The shift into management research brought a personal moment of enlightenment at the end of last year. Almost every aspect of management has a requirement for public relations, managers have no preparation for working in the public sphere or managing relationships, and public relations is typically viewed as a promotional activity and a function of marketing or media relations management.

There are five situations that lead to management calling on public relations support: crisis, ethics, credibility, media issues, and leadership. Therein is the reason that public relations was elevated as a function during COVID-19.

Making the shift from practitioner to part time researcher has been the most challenging - but rewarding - aspect of the first year of PhD studies. I'm developing a position based on a pragmatic perspective that is critical of the failure of public relations practice to realise its potential within management.

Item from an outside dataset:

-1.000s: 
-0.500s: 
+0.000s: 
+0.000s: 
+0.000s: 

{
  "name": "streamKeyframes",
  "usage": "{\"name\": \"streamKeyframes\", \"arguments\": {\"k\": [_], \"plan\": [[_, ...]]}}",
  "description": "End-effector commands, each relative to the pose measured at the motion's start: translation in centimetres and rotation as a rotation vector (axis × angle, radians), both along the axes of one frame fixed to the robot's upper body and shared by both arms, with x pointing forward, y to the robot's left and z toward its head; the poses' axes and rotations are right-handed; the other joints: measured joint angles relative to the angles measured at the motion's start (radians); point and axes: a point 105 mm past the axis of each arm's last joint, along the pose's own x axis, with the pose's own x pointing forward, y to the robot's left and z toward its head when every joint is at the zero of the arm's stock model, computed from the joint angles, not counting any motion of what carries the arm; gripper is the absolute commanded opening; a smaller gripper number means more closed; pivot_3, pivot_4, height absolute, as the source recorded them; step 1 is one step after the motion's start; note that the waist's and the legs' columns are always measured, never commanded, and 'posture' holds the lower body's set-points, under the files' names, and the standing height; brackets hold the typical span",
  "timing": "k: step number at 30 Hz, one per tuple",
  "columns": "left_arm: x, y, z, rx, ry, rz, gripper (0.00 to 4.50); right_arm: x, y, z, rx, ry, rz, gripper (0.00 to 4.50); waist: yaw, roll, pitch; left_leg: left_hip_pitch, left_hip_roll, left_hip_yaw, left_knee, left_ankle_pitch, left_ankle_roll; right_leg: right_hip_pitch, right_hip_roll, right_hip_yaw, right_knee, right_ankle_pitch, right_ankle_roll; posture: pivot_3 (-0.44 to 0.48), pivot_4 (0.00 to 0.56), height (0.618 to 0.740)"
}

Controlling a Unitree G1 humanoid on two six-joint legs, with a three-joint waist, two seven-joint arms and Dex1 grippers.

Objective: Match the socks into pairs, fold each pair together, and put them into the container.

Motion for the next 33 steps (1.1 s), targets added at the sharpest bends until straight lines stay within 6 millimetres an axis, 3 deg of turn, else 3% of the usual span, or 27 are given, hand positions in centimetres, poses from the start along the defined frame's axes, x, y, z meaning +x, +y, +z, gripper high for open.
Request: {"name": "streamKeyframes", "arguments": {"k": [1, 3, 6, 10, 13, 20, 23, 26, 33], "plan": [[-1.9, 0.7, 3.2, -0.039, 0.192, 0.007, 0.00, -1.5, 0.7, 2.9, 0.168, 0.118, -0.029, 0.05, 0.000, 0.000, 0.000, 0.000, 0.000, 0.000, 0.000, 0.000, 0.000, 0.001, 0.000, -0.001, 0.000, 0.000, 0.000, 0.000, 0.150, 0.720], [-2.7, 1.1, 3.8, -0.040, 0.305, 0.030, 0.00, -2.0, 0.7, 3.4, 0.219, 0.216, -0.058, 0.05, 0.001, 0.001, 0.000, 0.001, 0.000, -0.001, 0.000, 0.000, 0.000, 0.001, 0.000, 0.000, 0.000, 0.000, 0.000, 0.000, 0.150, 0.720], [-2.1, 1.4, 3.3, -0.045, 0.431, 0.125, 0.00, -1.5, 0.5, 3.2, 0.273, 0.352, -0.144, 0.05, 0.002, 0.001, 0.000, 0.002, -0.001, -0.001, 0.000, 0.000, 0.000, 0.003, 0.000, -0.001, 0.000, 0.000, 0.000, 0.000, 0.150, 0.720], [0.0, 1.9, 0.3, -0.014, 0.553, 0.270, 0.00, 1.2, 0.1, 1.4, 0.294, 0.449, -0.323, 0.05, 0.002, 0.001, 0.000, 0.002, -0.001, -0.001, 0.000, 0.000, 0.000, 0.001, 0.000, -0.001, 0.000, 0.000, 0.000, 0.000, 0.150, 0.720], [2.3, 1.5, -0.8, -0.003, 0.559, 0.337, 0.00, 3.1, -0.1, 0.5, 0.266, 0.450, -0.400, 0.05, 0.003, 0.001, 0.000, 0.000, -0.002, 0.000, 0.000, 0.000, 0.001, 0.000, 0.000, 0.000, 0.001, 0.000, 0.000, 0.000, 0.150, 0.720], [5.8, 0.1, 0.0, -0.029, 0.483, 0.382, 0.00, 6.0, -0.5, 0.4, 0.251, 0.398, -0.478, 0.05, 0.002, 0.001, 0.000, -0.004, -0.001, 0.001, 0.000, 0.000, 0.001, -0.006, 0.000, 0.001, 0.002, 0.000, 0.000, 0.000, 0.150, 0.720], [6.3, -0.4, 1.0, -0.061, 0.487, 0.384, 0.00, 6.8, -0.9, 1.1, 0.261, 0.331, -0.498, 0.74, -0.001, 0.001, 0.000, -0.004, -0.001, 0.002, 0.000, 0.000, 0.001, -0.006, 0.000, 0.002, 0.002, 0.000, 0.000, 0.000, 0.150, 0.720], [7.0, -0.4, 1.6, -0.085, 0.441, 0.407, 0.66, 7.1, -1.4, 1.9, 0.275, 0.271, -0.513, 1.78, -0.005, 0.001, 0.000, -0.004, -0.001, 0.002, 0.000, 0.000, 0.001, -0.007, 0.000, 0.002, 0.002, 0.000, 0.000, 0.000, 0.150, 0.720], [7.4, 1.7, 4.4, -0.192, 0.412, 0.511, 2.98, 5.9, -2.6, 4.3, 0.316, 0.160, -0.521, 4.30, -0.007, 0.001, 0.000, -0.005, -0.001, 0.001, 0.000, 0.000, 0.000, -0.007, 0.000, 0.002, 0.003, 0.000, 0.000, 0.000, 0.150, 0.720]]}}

My next 12 months are focused on further reading and starting to frame a study. I’m keen to continue to explore the management perspective of public relations. It’s likely that this will be through a series of case studies.

The relationship between theory and practice is paper thin in public relations. There are very few shared media or communities. Public relations has huge potential to create organisation and societal value and research is a fundamental driver.

We need more practitioners and researchers to bridge the gap between theory and practice to help find solutions, and a new generation of researchers to agitate for progress.